Harry Domash's Winning Investing


Four Important Stock Picking Factors

I recently did some research that unearthed four factors that should help growth investors pick better stocks.

Growth investors search out fast growing stocks in terms of sales and earnings—stocks like Apple and Google. My strategy wouldn’t work for value investors who look for out-of-favor stocks that have been tripped-up by short-term events—think BP.

The four growth stock factors are relative strength, expected long-term earnings growth, profitability, and recent earnings surprises. I’ll define them in detail while I describe my strategy for using them. Three of them are available on many financial sites, but MSN Money is the only resource I’ve found for relative strength. So, I’ll refer to MSN Money (moneycentral.msn.com) in my descriptions.

Relative Strength
Relative strength measures how a stock’s share price has performed compared to the overall market. For instance, a 65% relative strength means that a stock outperformed 65% of all stocks over a specified timeframe.
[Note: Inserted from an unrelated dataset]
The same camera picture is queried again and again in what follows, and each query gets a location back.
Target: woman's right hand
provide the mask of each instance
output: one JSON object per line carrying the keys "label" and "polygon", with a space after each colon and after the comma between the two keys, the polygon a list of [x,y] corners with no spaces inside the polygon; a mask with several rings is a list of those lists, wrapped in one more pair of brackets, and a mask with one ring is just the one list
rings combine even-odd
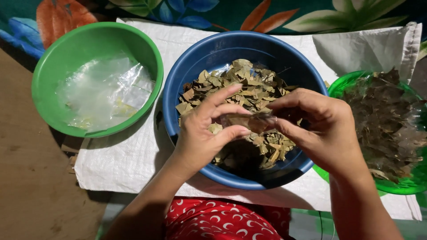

For each stock, MSN Money displays the relative strength (Company Report) for three different timeframes: three months, six months, and 12 months. So, if a stock’s 12-month relative strength is 90, that means that it has outperformed 90% of all stocks over the past 12-months.

My research found that, for relative strength, higher is better. For instance, stocks with relative strengths above 90, will, as a group, outperform stocks with relative strengths below 90. Further, the outperformance typically persists for at least six months.

The relative strength timeframe also affects results. While the effect works over all three of the timeframes that MSN Money displays; the shorter the timeframe, the stronger the results.

In summary, for relative strength, your best prospects will have minimum 90 relative strengths measured over the past three months.

Earnings Growth Forecasts
In addition to publishing buy/sell advice, stock analysts also forecast earnings growth for the stocks that they follow. The forecasts cover periods such as the current and next quarters (three months) and fiscal years, as well as longer timeframes. Financial sites compile the individual analyst forecasts for each stock into consensus (average) forecasts. You can see them on MSN Money by selecting Earning Estimates on the Research menu.

While investors pay most attention to the quarter and fiscal year numbers, my research found that the long-term forecasts (three to five years) work better for pinpointing the best stocks. You can find them on MSN Money by selecting the Earnings Growth Rates tab in the Earnings Estimates section.

Using the “Next 5 Years” numbers, look for minimum 25% forecast average annual earnings growth, and higher is better. In fact, I’ve found the best results come from stocks with 40% or higher expected long-term earnings growth. 

Profitability measures how efficiently a firm uses its assets to generate profits. The more profitable the company, the faster it can grow without resorting to outside sources such as borrowing or selling more shares to fund its growth.

Return on equity (net income divided by book value) is the most widely followed profitability ratio. Professional money managers typically require at least 15% ROE. Sticking with that minimum will improve your returns but you’ll get the best results by upping that minimum to 25 or even 30%. Find ROE on MSN Money by selecting Financial Results, then Key Ratios, and then Investment Returns.

Earnings Surprise
An earnings surprise is the difference between reported earnings and analysts’ forecasts. It’s a positive surprise when earnings beat forecasts and a negative surprise when they fall short. As you’ve probably noticed, significant positive surprises, say more than 10%, often drive share prices up on report day. Same thing in reverse. Negative surprises drive share prices down. But, there’s more.

Considerable research has found that the surprise effect persists. That is, positive surprise stocks, as a group, continue to outperform for several weeks. However, I discovered that the effect is even more pronounced for stocks with significant positive surprises in the last two quarters. How much is significant? Two consecutive 20% surprises works, but 30% is even better.

On MSN Money, you can see the last five quarters’ surprise data by selecting the Earnings Surprise tab in the Earnings Estimates section. The “% Change” row lists the surprise percentage for each quarter.

In practice, you’ll find it difficult to find stocks that meet my requirements for all four factors. Here’s how I would prioritize them, with the most important first: relative strength, earnings growth forecasts, earnings surprise, and profitability.

Keep in mind that meeting these criteria won’t guarantee that you’ll make money owning these stocks. In the stock market, nothing works all of the time. Consider them as another tool for your analysis toolbox.